[Work item] Below are entries. Reproduce exactly the lines between the line holding "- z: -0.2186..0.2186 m" and the line holding "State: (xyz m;", inclusive, and only those.

━━ Recorded data ━━

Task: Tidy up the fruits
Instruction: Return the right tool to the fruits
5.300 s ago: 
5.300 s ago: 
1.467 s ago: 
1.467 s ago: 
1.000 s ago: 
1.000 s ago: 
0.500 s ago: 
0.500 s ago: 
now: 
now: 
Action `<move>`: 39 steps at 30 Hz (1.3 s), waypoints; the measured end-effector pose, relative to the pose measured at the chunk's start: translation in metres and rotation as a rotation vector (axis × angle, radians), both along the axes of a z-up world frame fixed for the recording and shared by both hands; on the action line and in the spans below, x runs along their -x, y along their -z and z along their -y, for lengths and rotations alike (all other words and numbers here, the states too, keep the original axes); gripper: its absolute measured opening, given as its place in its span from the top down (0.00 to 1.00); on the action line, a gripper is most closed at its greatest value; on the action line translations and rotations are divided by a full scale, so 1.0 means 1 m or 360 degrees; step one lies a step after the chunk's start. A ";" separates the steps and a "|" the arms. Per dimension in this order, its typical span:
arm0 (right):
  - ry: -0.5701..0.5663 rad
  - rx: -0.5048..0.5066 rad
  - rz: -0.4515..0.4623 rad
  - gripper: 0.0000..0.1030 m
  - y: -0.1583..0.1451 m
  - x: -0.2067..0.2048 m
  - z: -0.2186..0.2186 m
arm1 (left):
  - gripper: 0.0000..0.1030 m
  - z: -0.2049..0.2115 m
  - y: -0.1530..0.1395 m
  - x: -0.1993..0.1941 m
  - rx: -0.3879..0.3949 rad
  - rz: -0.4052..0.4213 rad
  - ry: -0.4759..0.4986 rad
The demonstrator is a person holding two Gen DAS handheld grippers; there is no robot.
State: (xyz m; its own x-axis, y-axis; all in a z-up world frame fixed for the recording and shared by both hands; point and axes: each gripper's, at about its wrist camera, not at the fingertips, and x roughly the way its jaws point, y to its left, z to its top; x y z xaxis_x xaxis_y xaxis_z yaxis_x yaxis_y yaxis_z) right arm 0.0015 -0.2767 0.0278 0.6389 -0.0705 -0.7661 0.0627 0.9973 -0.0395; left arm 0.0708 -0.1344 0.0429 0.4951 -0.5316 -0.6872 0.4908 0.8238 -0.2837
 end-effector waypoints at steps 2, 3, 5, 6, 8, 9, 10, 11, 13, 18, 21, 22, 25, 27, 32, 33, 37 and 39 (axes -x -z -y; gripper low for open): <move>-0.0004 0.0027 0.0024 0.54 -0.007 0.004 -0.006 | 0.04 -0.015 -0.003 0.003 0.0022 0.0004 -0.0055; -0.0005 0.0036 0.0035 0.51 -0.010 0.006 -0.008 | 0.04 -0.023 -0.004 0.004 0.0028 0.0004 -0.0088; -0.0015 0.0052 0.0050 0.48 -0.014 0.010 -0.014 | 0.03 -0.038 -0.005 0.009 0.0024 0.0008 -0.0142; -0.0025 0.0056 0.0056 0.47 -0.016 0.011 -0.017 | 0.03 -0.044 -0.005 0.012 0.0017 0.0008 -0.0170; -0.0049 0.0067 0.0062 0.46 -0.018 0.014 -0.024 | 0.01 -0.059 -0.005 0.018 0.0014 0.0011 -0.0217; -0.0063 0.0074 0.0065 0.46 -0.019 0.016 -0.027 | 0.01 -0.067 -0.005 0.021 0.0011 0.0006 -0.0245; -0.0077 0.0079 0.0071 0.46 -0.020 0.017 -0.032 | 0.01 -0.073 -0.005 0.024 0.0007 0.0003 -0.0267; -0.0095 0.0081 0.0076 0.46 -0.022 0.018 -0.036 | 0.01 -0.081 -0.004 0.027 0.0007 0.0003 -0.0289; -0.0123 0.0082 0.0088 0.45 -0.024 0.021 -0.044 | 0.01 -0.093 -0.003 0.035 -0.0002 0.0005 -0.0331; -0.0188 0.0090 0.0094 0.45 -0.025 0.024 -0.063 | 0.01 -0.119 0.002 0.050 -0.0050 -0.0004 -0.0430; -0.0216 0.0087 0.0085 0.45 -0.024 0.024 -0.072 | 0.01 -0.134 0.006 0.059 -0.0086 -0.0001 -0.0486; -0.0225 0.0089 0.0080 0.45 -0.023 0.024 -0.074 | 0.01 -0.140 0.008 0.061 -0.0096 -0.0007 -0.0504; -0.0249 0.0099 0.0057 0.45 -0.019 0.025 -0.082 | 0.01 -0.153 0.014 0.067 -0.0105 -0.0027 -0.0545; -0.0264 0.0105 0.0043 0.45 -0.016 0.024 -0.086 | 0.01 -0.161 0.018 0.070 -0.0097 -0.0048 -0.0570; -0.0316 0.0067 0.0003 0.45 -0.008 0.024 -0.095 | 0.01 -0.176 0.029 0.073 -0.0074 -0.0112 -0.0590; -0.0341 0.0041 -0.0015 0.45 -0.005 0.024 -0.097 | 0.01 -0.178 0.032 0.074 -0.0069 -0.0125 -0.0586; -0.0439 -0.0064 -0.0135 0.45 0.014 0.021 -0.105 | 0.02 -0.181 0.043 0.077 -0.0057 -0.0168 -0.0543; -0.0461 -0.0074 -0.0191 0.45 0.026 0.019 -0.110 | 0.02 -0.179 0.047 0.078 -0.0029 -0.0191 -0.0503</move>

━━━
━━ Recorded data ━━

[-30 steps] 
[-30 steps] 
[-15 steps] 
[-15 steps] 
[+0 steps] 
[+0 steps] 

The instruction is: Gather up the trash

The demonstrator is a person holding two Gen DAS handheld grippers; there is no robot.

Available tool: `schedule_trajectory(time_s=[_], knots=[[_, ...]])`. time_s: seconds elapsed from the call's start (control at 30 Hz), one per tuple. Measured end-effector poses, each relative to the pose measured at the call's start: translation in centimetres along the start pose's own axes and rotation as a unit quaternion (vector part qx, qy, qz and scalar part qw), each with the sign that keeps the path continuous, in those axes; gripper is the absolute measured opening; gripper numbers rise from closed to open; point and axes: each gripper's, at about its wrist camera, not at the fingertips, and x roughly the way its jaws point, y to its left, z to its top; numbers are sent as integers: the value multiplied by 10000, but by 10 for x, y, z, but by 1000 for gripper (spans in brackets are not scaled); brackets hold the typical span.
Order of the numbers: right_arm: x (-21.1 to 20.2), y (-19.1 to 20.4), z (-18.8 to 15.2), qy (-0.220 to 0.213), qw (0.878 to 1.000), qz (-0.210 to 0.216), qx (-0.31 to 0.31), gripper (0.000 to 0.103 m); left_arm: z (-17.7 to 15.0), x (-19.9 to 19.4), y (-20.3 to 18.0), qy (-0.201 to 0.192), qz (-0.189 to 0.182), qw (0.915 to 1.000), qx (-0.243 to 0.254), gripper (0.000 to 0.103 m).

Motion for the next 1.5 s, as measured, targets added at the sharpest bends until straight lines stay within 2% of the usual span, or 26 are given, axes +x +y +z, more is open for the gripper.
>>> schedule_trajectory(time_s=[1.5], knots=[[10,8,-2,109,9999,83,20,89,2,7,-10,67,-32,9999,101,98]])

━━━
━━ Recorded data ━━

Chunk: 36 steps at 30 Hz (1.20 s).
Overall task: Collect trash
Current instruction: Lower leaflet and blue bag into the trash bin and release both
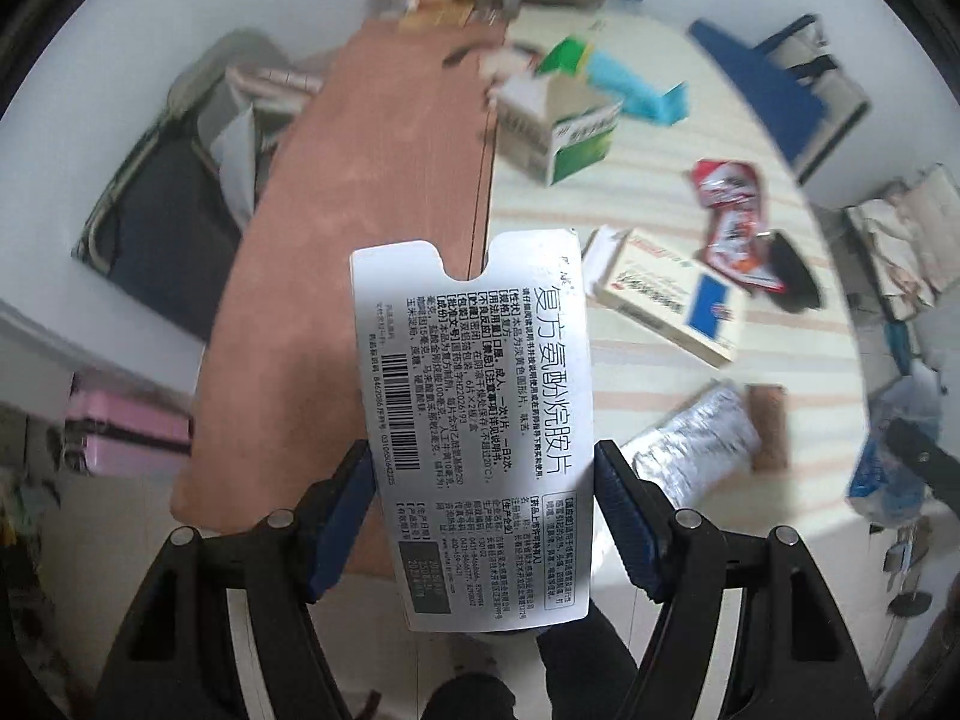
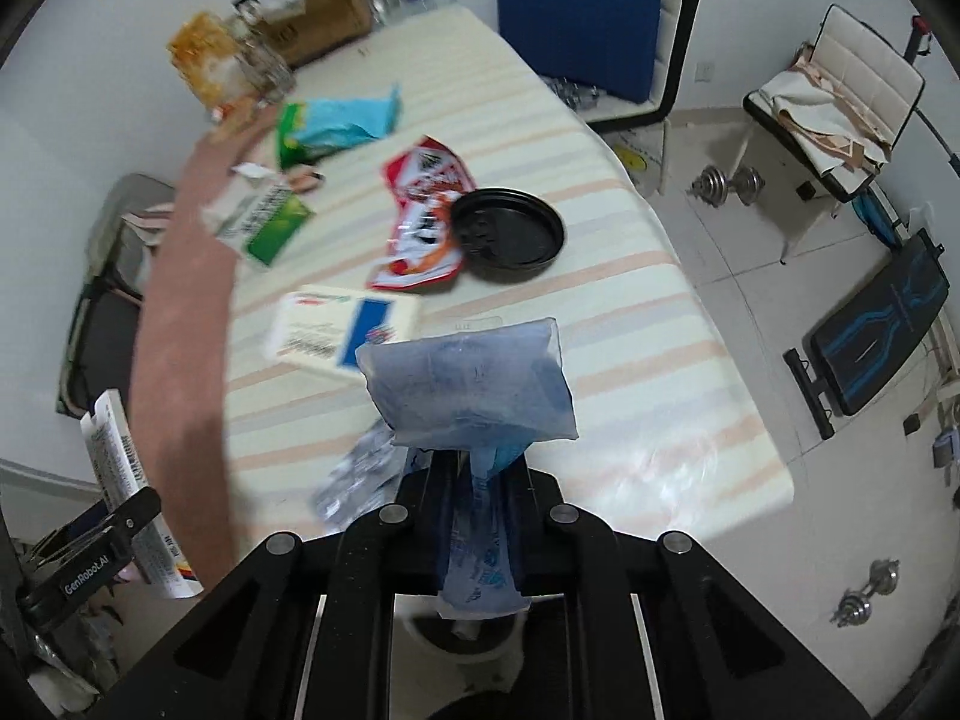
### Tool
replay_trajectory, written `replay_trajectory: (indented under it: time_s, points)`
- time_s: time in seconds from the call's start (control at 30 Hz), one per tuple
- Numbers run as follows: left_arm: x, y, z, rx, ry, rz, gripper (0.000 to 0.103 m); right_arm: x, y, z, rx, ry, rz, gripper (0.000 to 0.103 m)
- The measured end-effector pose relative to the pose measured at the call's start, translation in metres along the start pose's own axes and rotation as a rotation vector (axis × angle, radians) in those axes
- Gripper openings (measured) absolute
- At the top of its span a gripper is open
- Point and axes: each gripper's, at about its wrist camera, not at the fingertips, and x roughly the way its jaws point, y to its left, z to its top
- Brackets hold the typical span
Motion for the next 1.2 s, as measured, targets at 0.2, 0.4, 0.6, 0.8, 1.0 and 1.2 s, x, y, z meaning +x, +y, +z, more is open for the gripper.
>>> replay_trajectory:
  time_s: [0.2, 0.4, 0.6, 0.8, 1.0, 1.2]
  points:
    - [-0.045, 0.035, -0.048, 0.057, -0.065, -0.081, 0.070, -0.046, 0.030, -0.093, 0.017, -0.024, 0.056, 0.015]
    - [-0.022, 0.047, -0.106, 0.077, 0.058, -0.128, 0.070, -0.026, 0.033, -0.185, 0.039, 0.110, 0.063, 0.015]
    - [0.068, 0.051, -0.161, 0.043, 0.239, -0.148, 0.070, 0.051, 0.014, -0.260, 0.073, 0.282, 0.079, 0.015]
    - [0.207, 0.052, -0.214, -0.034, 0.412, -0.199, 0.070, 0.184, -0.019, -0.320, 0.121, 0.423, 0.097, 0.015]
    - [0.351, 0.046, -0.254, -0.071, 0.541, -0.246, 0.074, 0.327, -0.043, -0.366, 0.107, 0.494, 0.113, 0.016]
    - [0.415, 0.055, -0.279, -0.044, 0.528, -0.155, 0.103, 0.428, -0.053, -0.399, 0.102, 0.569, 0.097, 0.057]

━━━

[Task solution]
  - z: -0.2186..0.2186 m
arm1 (left):
  - gripper: 0.0000..0.1030 m
  - z: -0.2049..0.2115 m
  - y: -0.1530..0.1395 m
  - x: -0.1993..0.1941 m
  - rx: -0.3879..0.3949 rad
  - rz: -0.4052..0.4213 rad
  - ry: -0.4759..0.4986 rad
The demonstrator is a person holding two Gen DAS handheld grippers; there is no robot.
State: (xyz m; its own x-axis, y-axis; all in a z-up world frame fixed for the recording and shared by both hands; point and axes: each gripper's, at about its wrist camera, not at the fingertips, and x roughly the way its jaws point, y to its left, z to its top; x y z xaxis_x xaxis_y xaxis_z yaxis_x yaxis_y yaxis_z) right arm 0.0015 -0.2767 0.0278 0.6389 -0.0705 -0.7661 0.0627 0.9973 -0.0395; left arm 0.0708 -0.1344 0.0429 0.4951 -0.5316 -0.6872 0.4908 0.8238 -0.2837

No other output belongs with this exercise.